I have learned to deal with fibro and not let it's collections of illnesses take even one minute away from my day, my week, my life. It's an uphill battle some days, but I always go to be knowing it didn't win. It didn't send me to be, I was up and doing... even if it was doing little things.
And we've each had people who depended on us even when we ourselves were feeling so unwell. I can tell you that happened to me so many days over the 30 years. I've had those I love look at me and not understand that I was feeling like a walking dead person.. I hurt so bad but I had to help them.
I've had 3 small children to raise. I had 6 grand children who need their Nana. I've been so much to so many and I did it all while dealing with fibro flares. And yeah, I'm pretty proud of myself for being able to be there while feeling I'd rather be in bed, I'd rather have a heating pad on my aches and pain. I think I just am so mad at fibro and it's ability to control my life if I let that I just won't let it take even one minute of my life.. It's MY LIFE! It doesn't control me.. it may slow me down some days, but I'll always get up and try to get my daily agenda done.
I just wanted to share that with you. Your not an illness, your who you were before the DX... get back to that YOU.. and go on, make each count.. find reasons to be happy, be useful even if it's doing and making small differences in your life and that of those you love. Don't expect them to understand how fibro makes you feel.. they'll never be able to.. come here on those days and talk to us.. We're here.. we care and we support you.. :)
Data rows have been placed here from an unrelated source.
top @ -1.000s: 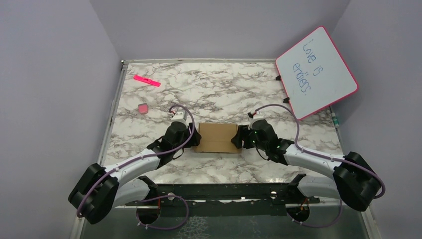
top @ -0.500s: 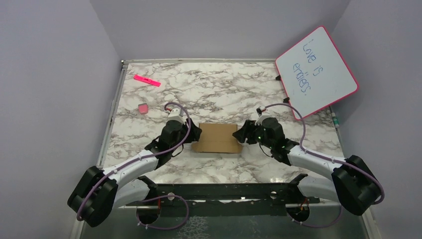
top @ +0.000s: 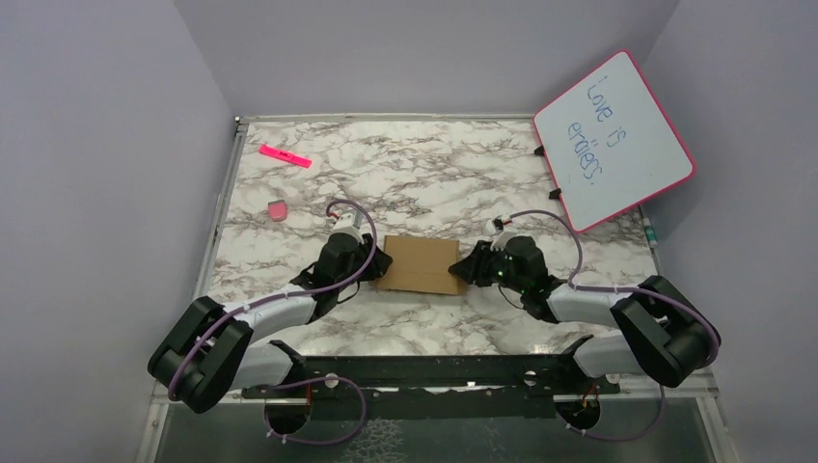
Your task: Fold the paper box
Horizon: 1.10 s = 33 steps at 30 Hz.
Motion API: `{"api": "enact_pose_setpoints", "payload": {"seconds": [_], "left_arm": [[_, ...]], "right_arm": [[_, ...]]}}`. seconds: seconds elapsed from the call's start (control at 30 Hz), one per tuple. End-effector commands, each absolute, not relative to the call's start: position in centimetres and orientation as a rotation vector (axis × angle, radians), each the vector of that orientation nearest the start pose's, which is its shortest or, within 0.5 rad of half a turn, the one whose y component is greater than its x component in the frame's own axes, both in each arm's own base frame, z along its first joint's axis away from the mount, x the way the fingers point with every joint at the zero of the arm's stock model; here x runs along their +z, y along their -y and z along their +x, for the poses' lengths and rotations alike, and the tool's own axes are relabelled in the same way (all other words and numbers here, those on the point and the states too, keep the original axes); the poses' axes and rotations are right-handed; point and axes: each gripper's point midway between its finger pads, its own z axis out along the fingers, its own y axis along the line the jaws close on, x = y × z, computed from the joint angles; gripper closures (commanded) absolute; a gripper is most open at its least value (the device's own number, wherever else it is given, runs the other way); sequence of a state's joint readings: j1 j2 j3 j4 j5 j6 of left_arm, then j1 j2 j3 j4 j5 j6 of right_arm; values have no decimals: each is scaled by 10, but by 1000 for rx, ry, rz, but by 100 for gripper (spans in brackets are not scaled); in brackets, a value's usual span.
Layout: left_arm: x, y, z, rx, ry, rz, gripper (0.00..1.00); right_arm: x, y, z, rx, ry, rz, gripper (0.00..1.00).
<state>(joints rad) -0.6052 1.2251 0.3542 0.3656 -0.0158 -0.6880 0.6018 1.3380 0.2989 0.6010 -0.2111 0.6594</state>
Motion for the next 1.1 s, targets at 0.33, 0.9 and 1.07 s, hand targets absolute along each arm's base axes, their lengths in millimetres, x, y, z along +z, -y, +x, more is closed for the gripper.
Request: {"api": "enact_pose_setpoints", "payload": {"seconds": [0.33,0.9,1.07], "left_arm": [[89,218,271,-826,-2078,-91,66],[158,154,262,-550,-2017,-144,12],[198,147,259,-465,-2022,-13,5]], "right_arm": [[81,-263,260,1009,-2095,-214,58],[131,-259,248,870,-2059,-603,35],[131,-272,243,802,-2034,-760,33]]}}
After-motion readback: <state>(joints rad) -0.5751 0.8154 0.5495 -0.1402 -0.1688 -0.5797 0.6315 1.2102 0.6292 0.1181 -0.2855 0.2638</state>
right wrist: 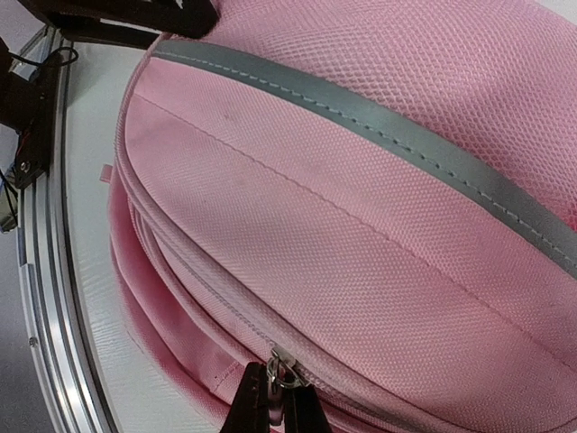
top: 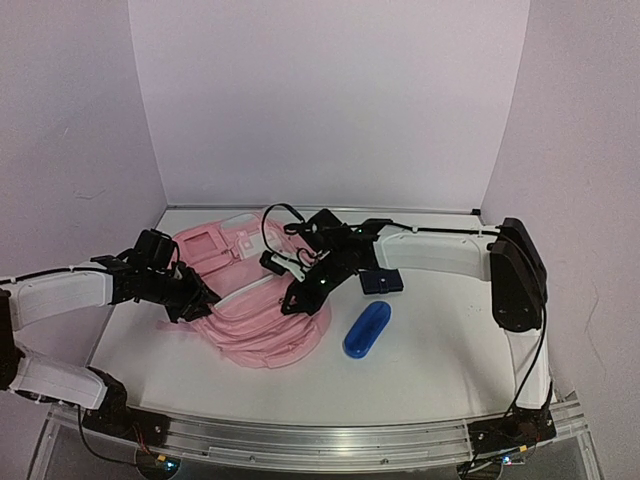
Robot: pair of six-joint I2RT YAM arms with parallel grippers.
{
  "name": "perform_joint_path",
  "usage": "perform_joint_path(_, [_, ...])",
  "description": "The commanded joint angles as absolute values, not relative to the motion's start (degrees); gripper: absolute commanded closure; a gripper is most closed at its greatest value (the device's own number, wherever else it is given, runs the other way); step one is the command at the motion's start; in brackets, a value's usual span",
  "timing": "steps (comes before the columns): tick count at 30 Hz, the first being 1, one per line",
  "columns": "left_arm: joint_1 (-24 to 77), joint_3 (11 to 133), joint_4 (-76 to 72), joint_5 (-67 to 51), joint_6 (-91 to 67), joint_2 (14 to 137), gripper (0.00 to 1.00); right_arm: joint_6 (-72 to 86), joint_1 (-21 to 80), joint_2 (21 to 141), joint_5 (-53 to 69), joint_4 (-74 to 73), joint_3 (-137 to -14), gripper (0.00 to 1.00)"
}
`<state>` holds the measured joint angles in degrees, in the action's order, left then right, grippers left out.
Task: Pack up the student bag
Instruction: Zip the student bag at the center of the board.
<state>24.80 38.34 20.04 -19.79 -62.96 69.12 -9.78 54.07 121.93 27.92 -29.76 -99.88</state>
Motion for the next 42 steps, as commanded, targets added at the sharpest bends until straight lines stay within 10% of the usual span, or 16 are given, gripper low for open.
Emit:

Soft hugs going out to you..
Linda R.
Are you currently on medication for your depression? If not, please see your doctor right away - these thoughts you are having are very dangerous. I just admitted myself to the ER less than two weeks ago myself. I have a daughter and I worry constantly about my condition spilling over to her - so I absolutely know your concern.
More than anything else - you need support. Your doctor, your friends/family, your neighbors ... someone can help you. I know it's hard, but reach out to someone even if only for the sake of your children.
You can and will feel better than you do right now. The symptoms of FM are so hard but that's why we are here for each other. We show each other how to cope. Please, please get some help and keep us updated.
((((Hugs))))
Jessie
Please realize that you have a purpose-your children need you-your husband needs you & God does have a plan for your life!
I pray that you will be well.............Denise
Recently I had to deal with an issue with my daughter that I did not know which way to go. I called Crisis Center and asked for some help. They gave the # of something called crisis resolution which helped a lot. Sometimes you are so over whelmed you do not know how to put one foot in front of the other and move on.